Macro Objectives Flashcards
Long run economic growth
Occurs when the productive capacity of the economy is
increasing and it refers to the trend rate of growth of real national output in an economy over time. It is caused by increases in AS.
Short run Economics Growth
Percentage increase in a country’s real GDP and it is usually
measured annually. It is caused by increases in AD
Negative Output Gap
Occurs when the actual level of output is less than the potential level of output. This puts downward pressure on inflation. It usually means there is the unemployment of resources in an economy, so labour and capital are not used to their full productive potential. This means there is a lot of spare capacity in the economy.
Postive Output Gap
Occurs when the actual level of output is greater than the
potential level of output. It could be due to resources being used beyond the normal capacity, such as if labour works overtime. If productivity is growing, the output gap becomes positive. It puts upwards pressure on inflation.
Costs of Economic Growth
There is likely to be higher demand-pull inflation, due to higher levels of consumer spending.

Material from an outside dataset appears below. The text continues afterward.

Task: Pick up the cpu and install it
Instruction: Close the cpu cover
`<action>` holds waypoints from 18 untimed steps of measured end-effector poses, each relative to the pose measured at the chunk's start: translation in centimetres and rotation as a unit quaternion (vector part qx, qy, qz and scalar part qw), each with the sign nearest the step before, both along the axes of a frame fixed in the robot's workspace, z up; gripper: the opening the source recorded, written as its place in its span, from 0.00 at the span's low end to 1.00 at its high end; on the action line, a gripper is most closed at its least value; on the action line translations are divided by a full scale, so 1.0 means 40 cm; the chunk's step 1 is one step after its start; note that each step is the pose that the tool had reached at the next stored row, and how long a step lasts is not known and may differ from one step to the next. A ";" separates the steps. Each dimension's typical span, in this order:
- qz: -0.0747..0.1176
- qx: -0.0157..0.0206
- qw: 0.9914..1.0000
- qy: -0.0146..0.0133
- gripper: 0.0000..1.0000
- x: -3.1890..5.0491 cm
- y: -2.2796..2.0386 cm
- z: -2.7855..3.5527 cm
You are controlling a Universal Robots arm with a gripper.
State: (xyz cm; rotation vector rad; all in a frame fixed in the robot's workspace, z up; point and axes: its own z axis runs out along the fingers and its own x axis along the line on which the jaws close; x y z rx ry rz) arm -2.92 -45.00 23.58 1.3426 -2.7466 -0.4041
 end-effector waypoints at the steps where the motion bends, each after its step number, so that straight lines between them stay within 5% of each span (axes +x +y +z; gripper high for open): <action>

Firms could face more menu costs as a result of higher inflation. This means they have to keep changing their prices to meet inflation.
Positives of Economics Growth
The average consumer income increases as more people are in employment
and wages increase.
Firms might make more profits, which might in turn increase investment.
This is also driven by higher levels of business confidence.
The government budget might improve, since fewer people require welfare payments and more people will be paying tax.
Negatives of Economic Growth
Create income inequality - low skilled wprkers may find it hard to get higher wages that other workers benefit from
Demand Pull inflation
A deficit in balance of payments because people on higher incomes buy more imports. Furthermore, firms may want to increase output and therefore increase imports.
Finite resources may be used up during economic growth, which may constrain growth in the future
Good things about recessions
Discount retailers benefit from increase demand
Firms may face up to their inefficencies and in long term makes them more efficent.
Best way to create long run Economic Growth
Supply-Side factors that improve productive potential of the economy (increasing quantity or quality)
Demand side/supply side shocks
AD to increase or fall or AS to rise or fall
Instability can be caused by
Excessive growth in credit and levels of debt
Destabilising speculation and asset price bubbles
Unemployment good
Maximise production and raise standard of living
Structural unemployment
Caused by a decline in a certain industry or occupation - usually due to change in consumer preferences or technological advances, or the availability of cheaper alternatives
Occupational - immobility occurs when some occupations amy decline over time, but the workers in these occupations dont have the skills required to be able to do the jobs that are available.
Geographical - where workers are unable to leave a region which has high unemployment to go the another region where there are jobs.
Reasons for frictional unemployment
Generous welfare benefits
In a boom more jobs available
In slump shortage of jobs
Real wage unemployment
Caused by real wages being pushed above the equilibrium level of employment.